Rigel : Quand on est sur un logiciel décentralisé, le fait d’avoir des plus petites communautés permet de créer ses propres règles et c’est plus simple de les mettre en place sur un espace qui nous appartient que ne sont les grandes plateformes qui, elles, sont assujetties forcément à une sorte de norme ou, en tout cas, aux lois des États et qui doivent filtrer le contenu de manière beaucoup plus importante.

Martin Drago : Aujourd’hui le cadre juridique actuel oblige, en fait, tous ceux qui hébergent des contenus web à censurer tous les contenus manifestement illicites, c’est le terme juridique, manifestement illicites qui leurs sont notifiés. En fait les États-membres de l’Union européenne, principalement la France et l’Allemagne, veulent renforcer de façon incroyable et presque impossible ces obligations pour les hébergeurs. Déjà ça, ça limite en tant que tel le Web décentralisé, parce qu’il faut déjà être une entreprise qui peut engager des gens et qui donc doit déjà avoir, disons, de l’argent pour payer ces gens, pour faire ce travail de censure.

Lionel Maurel : J’aime beaucoup cette phrase d’Antonio Casilli qui dit : « Il n’y a pas d’algorithme, il n’y a que la décision de quelqu’un d’autre ». Le pouvoir de l’algorithme c’est d’invisibiliser le fait qu’on est soumis à un pouvoir et qu’on a perdu la capacité de décider d’une chose.
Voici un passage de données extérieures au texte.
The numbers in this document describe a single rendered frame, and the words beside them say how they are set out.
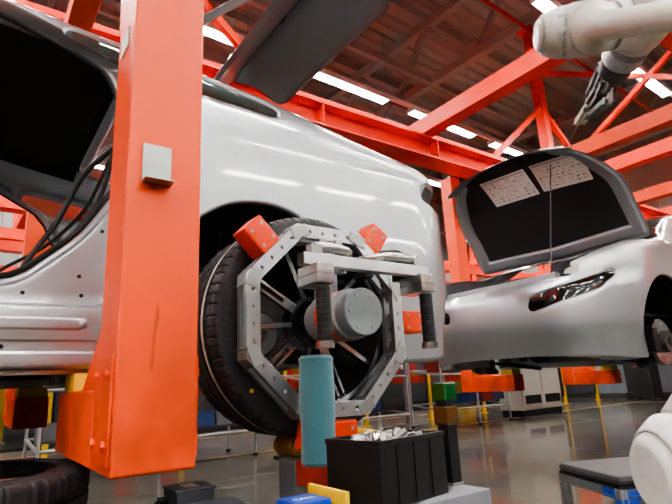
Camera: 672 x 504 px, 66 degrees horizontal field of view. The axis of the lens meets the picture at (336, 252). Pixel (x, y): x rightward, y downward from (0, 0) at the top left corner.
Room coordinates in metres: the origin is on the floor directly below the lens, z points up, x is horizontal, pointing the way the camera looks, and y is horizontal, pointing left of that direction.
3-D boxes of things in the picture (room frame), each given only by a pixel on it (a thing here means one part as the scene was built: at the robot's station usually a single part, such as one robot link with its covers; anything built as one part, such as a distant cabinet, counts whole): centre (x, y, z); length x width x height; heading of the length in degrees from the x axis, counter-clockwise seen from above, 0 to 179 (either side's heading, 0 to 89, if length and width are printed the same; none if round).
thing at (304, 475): (1.53, 0.06, 0.48); 0.16 x 0.12 x 0.17; 36
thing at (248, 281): (1.50, 0.03, 0.85); 0.54 x 0.07 x 0.54; 126
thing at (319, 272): (1.23, 0.05, 0.93); 0.09 x 0.05 x 0.05; 36
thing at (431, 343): (1.40, -0.24, 0.83); 0.04 x 0.04 x 0.16
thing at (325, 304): (1.21, 0.04, 0.83); 0.04 x 0.04 x 0.16
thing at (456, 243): (5.56, -1.55, 1.75); 0.68 x 0.16 x 2.45; 36
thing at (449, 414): (1.18, -0.22, 0.59); 0.04 x 0.04 x 0.04; 36
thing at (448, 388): (1.18, -0.22, 0.64); 0.04 x 0.04 x 0.04; 36
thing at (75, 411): (1.37, 0.60, 0.69); 0.52 x 0.17 x 0.35; 36
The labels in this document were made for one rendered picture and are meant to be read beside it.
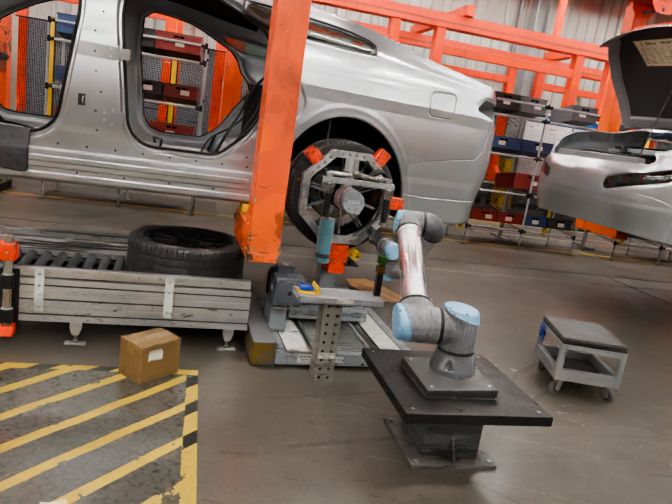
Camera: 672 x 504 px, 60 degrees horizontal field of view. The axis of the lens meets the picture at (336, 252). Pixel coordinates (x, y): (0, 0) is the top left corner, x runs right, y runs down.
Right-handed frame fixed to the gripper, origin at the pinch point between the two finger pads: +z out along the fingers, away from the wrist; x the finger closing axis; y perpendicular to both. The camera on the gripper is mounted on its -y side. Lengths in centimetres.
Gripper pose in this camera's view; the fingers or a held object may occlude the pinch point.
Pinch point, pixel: (371, 234)
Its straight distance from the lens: 358.0
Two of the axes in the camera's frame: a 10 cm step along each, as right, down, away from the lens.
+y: 5.7, 7.4, 3.5
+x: 7.8, -6.3, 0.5
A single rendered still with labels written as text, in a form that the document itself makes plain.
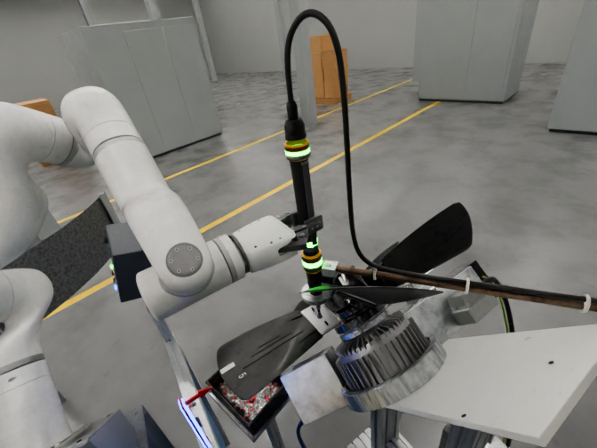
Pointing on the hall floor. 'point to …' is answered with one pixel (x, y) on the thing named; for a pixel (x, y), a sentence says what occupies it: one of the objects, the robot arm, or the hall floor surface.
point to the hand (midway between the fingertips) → (306, 220)
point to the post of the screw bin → (274, 435)
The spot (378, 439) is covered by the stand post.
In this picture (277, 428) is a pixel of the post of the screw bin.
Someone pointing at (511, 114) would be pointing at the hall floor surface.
Voix off : Pour que cet espace ne soit plus sujet à la censure arbitraire des géants et des États, La Quadrature se bat pour un cadre juridique qui respecte aussi les plus petits acteurs.

Lionel Maurel : Une des choses qui est importante aujourd’hui c’est de rétablir la promesse originale d’Internet et c’est pour ça que ça vaut le coup de se battre sur ce sujet.